Startled, I took a deep breath and said, “We can do physical activity alone.”
The man sped off on a huff and I focused on my cadence as the haunting silence returned. It was as if the entire world had stopped although birds chirped and flowers burst forth in colors I’d never properly ogled before. On the Adriatic coast, dolphins were returning after the ships departed and the Trevi fountains in Rome had been taken over by waterfowl. Devoid of boat traffic, swans were returning to Venice canals whose waters have become clear enough to see fish. In just about two weeks, nature has begun to reverse the effects of human life.
Suddenly, the white car was pulling back alongside me and I saw the driver’s red, angry face.
“You can’t ride your bike right now, go home!” Because he was Italian he was gesturing as he yelled and his car jerked towards me. “I’m going to tell the police and they’ll give you a big fine! I’m going there right now. You should stay at home!”
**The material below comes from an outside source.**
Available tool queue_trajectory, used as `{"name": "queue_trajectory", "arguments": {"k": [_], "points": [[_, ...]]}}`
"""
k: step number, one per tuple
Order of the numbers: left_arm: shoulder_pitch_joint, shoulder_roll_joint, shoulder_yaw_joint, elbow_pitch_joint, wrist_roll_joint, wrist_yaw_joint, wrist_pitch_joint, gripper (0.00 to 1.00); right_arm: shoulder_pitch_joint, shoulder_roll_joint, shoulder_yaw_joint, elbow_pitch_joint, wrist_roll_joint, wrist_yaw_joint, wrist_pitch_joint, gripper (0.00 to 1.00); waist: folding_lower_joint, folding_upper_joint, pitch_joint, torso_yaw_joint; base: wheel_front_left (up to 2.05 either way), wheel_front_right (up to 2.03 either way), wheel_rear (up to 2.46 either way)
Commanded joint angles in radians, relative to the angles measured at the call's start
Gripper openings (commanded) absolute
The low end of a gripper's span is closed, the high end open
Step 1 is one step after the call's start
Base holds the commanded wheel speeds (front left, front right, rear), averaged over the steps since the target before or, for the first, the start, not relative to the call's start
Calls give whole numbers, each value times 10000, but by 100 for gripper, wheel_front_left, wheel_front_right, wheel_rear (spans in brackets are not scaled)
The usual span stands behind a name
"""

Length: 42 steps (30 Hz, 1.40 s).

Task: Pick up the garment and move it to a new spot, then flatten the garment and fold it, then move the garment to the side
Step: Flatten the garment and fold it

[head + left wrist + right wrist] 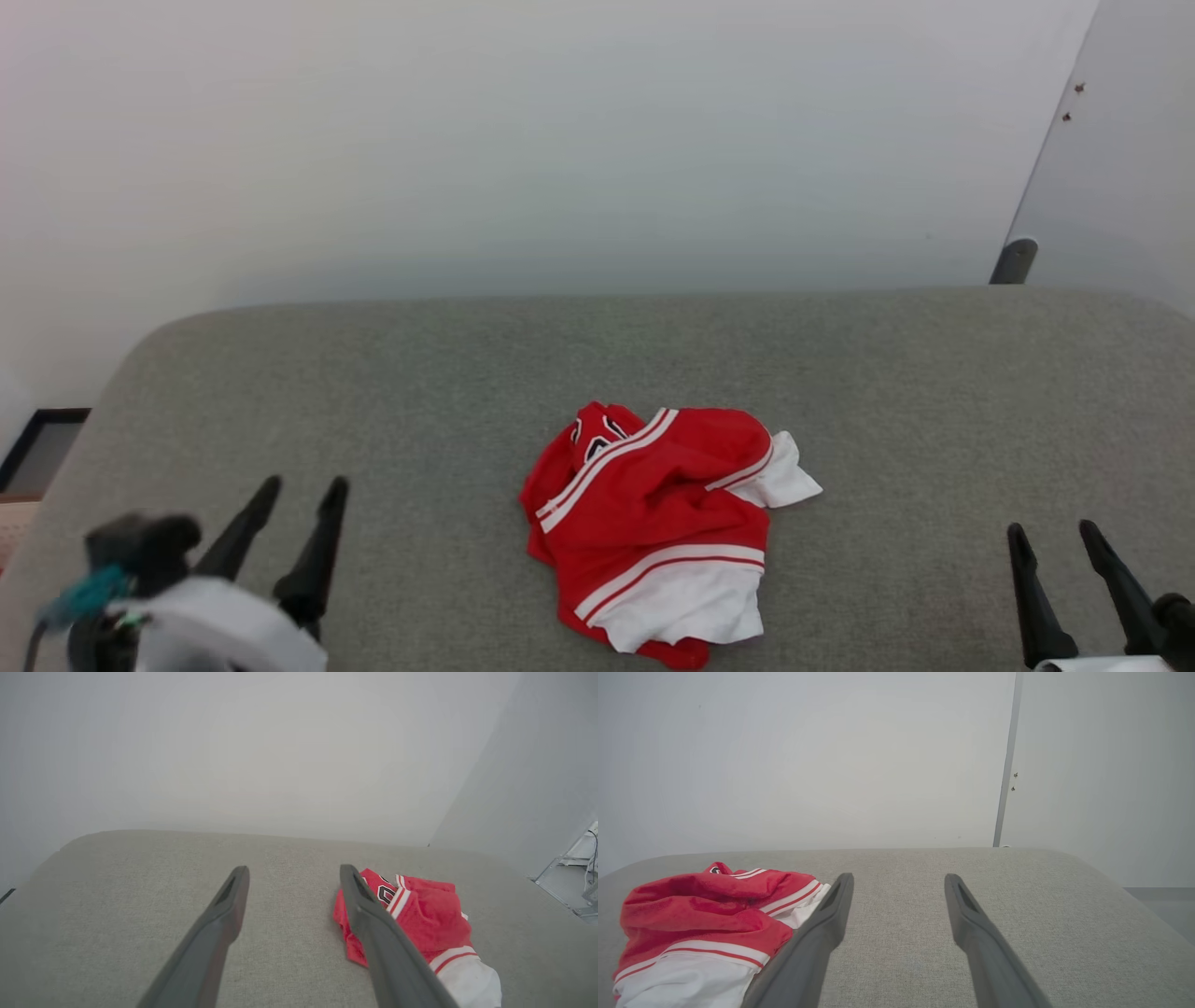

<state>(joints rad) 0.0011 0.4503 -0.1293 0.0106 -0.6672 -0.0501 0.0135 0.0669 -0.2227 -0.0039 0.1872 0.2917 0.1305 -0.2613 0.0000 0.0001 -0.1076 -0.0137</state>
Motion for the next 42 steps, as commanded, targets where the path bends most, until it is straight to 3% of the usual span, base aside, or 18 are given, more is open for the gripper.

It went on for a few minutes while I looked ahead and tried not to panic. I was acutely aware he was the only person I’d seen on that road and I remembered hearing crazy stories of people in the supermarkets bickering over a piece of gorgonzola or the last hand sanitizer. And rumors of a Rimini man who panicked and attacked people around him after the Coronavirus landed in Italy. After just a week in quarantine people were losing their minds. And as of yesterday, Italy’s Prime Minister Giuseppe Conte had extended the quarantine with no specified end date.
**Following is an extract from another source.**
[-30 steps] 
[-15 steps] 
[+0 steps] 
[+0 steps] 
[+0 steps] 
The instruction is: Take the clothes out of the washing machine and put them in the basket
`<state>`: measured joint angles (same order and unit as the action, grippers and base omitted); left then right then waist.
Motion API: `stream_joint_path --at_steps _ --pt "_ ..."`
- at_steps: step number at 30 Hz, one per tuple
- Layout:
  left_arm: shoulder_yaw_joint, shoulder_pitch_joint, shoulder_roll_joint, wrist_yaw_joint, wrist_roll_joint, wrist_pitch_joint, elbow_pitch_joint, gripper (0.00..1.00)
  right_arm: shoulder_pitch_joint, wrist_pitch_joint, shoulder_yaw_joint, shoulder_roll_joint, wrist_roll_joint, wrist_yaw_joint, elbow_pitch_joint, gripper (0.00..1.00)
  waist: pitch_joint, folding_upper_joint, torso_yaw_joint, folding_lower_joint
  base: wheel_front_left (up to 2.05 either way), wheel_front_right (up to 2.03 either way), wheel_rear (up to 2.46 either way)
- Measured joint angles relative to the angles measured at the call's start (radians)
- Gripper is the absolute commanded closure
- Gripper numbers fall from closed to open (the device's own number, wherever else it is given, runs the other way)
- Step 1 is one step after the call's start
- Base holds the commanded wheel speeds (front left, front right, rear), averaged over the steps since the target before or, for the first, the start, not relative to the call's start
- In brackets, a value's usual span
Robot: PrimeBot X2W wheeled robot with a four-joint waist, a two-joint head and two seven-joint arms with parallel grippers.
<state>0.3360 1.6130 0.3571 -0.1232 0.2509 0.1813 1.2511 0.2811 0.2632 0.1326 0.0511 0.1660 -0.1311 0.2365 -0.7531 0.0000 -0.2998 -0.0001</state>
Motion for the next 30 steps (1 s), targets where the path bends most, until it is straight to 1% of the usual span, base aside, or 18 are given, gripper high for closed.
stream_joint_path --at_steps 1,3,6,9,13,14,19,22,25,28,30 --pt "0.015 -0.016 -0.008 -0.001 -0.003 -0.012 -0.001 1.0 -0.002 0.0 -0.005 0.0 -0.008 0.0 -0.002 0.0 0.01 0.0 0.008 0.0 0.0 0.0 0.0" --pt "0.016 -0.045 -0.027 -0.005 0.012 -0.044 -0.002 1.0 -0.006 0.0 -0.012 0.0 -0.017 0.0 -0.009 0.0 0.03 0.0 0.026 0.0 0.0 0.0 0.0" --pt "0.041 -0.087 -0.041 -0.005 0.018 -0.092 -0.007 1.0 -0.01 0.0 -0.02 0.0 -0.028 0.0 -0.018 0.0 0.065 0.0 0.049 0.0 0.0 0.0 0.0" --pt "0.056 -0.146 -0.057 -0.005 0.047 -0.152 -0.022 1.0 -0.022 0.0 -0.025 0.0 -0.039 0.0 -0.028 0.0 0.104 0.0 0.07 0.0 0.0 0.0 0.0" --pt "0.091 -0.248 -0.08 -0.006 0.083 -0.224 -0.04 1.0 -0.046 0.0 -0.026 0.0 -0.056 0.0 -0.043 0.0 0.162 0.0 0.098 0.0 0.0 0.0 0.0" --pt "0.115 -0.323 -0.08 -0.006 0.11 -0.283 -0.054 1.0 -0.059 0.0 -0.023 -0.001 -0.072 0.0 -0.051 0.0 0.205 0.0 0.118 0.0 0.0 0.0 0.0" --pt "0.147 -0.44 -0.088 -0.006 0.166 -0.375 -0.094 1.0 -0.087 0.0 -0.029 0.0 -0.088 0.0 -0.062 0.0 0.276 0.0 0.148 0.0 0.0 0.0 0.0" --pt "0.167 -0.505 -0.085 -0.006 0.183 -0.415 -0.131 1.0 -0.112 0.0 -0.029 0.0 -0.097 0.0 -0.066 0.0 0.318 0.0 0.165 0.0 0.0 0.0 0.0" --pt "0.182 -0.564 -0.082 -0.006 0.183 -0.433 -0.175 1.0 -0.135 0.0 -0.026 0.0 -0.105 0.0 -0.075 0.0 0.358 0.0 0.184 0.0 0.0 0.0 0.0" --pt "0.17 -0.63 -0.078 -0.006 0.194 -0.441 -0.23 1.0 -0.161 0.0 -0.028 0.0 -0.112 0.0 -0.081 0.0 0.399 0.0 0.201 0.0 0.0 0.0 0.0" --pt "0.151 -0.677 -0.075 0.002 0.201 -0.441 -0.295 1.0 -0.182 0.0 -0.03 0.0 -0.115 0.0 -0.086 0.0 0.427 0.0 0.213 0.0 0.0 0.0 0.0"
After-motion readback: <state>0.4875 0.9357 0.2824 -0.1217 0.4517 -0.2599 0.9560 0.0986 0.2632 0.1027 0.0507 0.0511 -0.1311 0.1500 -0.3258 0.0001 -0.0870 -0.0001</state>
With screeching tires the man dropped back and pointed his car towards Modigliana. I thought about returning, too because I was a bit shaken up but I didn’t want another run in with that man. So, I quickened my cadence on the one road to Tredozio to reach the forest above where cars didn’t go generally speaking. For the remainder of the ride, my heart pounded like an angry fist on a door every time a car passed me.
By the time I’d climbed above Tredozio I relaxed a bit and it struck me that we’re all reacting to this situation differently. I was dealing with it by biking while that man was responding by yelling at me for doing it.
The air became quite cool at the top of Monte Busco where the climb leveled off at about 800 meters (2400 feet). Next to a whitewashed restaurant and hotel that was buttoned up like a fine dress shirt, I applied a jacket, long-fingered gloves and leg warmers for the descent. I could almost pretend everything was normal up there because the peace I found was the same as it always was.
Two minutes down the road I pulled off by the little volcano always burning beneath a mound of scorched rocks. I felt its heat on my legs as I ate my mortadella e scamorza affumicata wrap and gazed at the boundless expanse of the Apennines.
A cold breeze soon chased me back down a road that coiled like a snake and whose pavement was warped and buckled by the elements.
At the bottom I hung a left without bothering to check both ways because the roads were so quiet I could’ve heard someone drop a fork on their tile floor back in Faenza. I descended through hushed Portico di Romagna where I’ve nibbled many a top notch piadina after a long day on the river. I passed Casanova, Rocca San Casciano, Casone, Dovadola and Pieve Salutare, sleepy mountain towns that still seemed ominous because even the ubiquitous clink of caffé porcelain was missing.
Down from Rocca San Casciano I passed two guys running (over a meter apart from each other) in the middle of the highway. That’s something you do when things have changed so much that you are dead certain there are no cars to run you over.
Today my roommate was laughing at the cyclist tan lines I perfected on that ride but they’re going to fade now. Aside from extending the quarantine, the government has confined us all within 150 meters (492 feet) of our homes. How fortunate then that I saw the silent roads and heard the singing birds from the seat of my bike one last time for awhile now.